• [WHAT YOU NEED TO DO]: The response should consist solely of the line containing "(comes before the" and the lines after it through the end of the listing below, repeated exactly.

• [INPUT DATA]:
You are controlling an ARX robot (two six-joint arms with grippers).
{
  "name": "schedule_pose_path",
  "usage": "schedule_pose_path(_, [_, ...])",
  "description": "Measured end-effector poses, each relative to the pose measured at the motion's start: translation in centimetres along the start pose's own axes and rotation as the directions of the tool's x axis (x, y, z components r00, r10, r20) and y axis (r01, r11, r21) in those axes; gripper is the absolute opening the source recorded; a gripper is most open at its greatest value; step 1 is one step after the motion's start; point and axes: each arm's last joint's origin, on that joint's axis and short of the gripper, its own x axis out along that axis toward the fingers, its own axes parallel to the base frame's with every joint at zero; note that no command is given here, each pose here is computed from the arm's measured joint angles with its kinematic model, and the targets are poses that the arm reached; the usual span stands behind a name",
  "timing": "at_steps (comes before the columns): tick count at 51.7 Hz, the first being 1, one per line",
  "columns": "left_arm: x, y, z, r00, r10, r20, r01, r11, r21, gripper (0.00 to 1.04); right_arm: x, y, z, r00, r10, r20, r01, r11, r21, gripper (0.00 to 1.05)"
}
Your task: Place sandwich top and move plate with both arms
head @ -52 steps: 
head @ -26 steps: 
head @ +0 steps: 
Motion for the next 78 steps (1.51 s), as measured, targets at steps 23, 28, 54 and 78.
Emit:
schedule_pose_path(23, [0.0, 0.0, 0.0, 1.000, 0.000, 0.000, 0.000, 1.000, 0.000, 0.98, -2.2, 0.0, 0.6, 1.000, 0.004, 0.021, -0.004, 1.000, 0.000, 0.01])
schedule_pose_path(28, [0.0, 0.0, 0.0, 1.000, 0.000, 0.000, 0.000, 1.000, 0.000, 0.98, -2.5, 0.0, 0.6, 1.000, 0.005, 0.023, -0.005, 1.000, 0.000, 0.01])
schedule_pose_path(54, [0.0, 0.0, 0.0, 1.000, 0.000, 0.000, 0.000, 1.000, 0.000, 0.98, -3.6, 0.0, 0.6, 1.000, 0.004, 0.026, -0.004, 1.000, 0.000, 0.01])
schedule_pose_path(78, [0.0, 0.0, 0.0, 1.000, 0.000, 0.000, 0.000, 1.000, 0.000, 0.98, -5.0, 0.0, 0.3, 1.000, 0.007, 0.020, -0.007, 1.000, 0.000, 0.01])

• [RESULT OF THE EXERCISE]:
  "timing": "at_steps (comes before the columns): tick count at 51.7 Hz, the first being 1, one per line",
  "columns": "left_arm: x, y, z, r00, r10, r20, r01, r11, r21, gripper (0.00 to 1.04); right_arm: x, y, z, r00, r10, r20, r01, r11, r21, gripper (0.00 to 1.05)"
}
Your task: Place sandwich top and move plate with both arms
head @ -52 steps: 
head @ -26 steps: 
head @ +0 steps: 
Motion for the next 78 steps (1.51 s), as measured, targets at steps 23, 28, 54 and 78.
Emit:
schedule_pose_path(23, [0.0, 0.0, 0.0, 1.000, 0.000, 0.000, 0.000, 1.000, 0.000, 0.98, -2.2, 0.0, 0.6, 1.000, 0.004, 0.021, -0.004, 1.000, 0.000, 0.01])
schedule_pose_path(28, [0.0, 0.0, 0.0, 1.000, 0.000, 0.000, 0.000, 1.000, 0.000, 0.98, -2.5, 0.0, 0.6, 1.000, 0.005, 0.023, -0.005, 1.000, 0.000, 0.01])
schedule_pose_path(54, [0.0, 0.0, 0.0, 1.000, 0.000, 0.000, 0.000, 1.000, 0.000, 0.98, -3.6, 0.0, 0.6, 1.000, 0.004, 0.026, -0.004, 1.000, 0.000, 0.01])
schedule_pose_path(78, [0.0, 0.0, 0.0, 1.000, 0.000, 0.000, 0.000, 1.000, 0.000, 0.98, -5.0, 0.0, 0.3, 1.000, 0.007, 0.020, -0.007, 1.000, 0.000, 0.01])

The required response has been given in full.